_Problem statement_: Nothing but the pictures may be dropped; the rest of the listing is to be written out exactly.

_Material provided_:

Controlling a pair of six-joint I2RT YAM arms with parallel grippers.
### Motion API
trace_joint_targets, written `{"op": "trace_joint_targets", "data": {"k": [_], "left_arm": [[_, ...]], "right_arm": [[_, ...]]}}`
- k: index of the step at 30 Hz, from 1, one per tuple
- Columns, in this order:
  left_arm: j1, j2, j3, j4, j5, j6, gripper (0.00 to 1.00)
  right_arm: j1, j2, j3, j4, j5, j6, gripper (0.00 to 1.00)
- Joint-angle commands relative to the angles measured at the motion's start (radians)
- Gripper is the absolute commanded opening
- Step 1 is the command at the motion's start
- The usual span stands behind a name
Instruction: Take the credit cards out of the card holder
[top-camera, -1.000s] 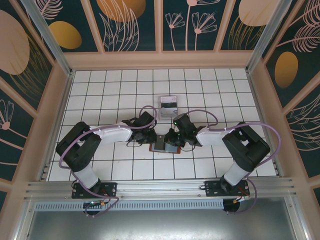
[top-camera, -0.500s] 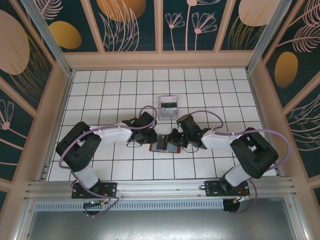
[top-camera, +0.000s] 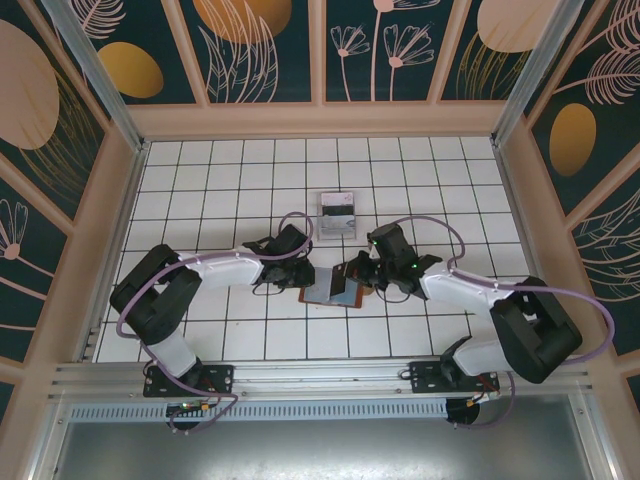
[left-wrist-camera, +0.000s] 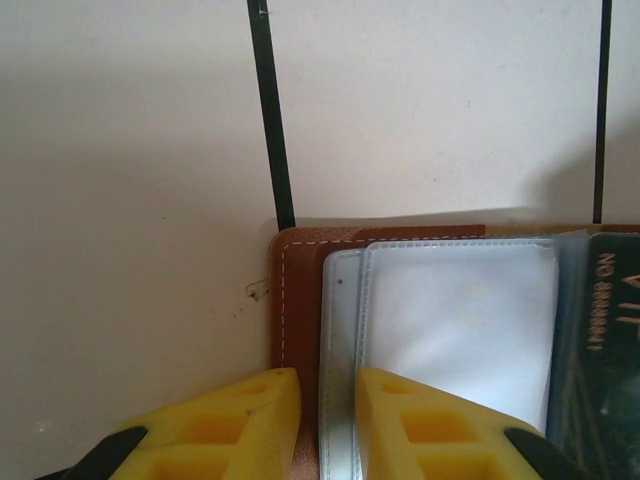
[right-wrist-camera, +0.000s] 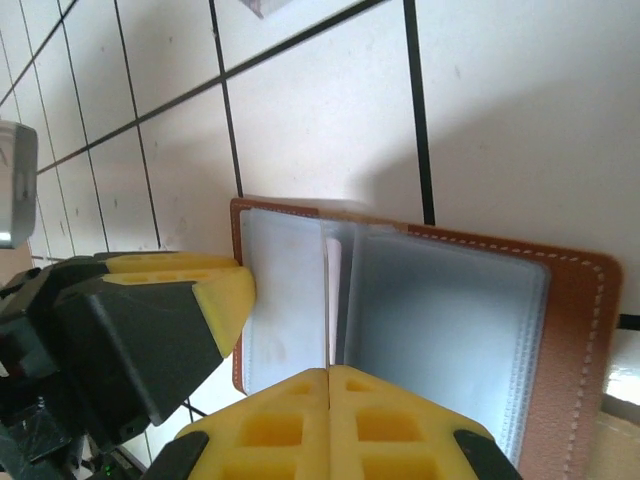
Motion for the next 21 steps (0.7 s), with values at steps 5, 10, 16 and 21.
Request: {"op": "trace_joint_targets", "data": {"k": [5, 10, 16, 21], "left_arm": [[-0.016, 0.026, -0.097, -0.091, 0.104, -0.038, 0.27], [-0.016, -0.012, -0.111, -0.081, 0.116, -0.049, 0.27], [-0.015, -0.035, -0.109, -0.082, 0.102, -0.052, 0.34], [-0.016, -0.070, -0.083, -0.099, 0.053, -0.046, 0.40]], "right_arm": [[-0.018, -0.025, 0.050, -0.126, 0.066, -0.142, 0.00], [-0.018, -0.023, 0.130, -0.240, 0.151, -0.271, 0.00], [-0.017, -0.003, 0.263, -0.353, 0.213, -0.475, 0.00], [-0.017, 0.050, 0.381, -0.409, 0.275, -0.679, 0.00]]}}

_Finished exercise_:
Controlling a pair of six-joint I2RT YAM arms with parallel grippers.
### Motion API
trace_joint_targets, written `{"op": "trace_joint_targets", "data": {"k": [_], "left_arm": [[_, ...]], "right_arm": [[_, ...]]}}`
- k: index of the step at 30 Hz, from 1, one per tuple
- Columns, in this order:
  left_arm: j1, j2, j3, j4, j5, j6, gripper (0.00 to 1.00)
  right_arm: j1, j2, j3, j4, j5, j6, gripper (0.00 to 1.00)
- Joint-angle commands relative to the angles measured at the motion's start (radians)
- Gripper is the absolute commanded opening
- Step 1 is the command at the motion's start
- The usual span stands behind a name
Instruction: Take the credit cards out of the card holder
[top-camera, -1.000s] 
[top-camera, -0.500s] 
[top-camera, +0.000s] 
[left-wrist-camera, +0.000s] 
[right-wrist-camera, +0.000s] 
Motion for the next 21 steps (0.7 s), with values at steps 5, 10, 16 and 21.
Request: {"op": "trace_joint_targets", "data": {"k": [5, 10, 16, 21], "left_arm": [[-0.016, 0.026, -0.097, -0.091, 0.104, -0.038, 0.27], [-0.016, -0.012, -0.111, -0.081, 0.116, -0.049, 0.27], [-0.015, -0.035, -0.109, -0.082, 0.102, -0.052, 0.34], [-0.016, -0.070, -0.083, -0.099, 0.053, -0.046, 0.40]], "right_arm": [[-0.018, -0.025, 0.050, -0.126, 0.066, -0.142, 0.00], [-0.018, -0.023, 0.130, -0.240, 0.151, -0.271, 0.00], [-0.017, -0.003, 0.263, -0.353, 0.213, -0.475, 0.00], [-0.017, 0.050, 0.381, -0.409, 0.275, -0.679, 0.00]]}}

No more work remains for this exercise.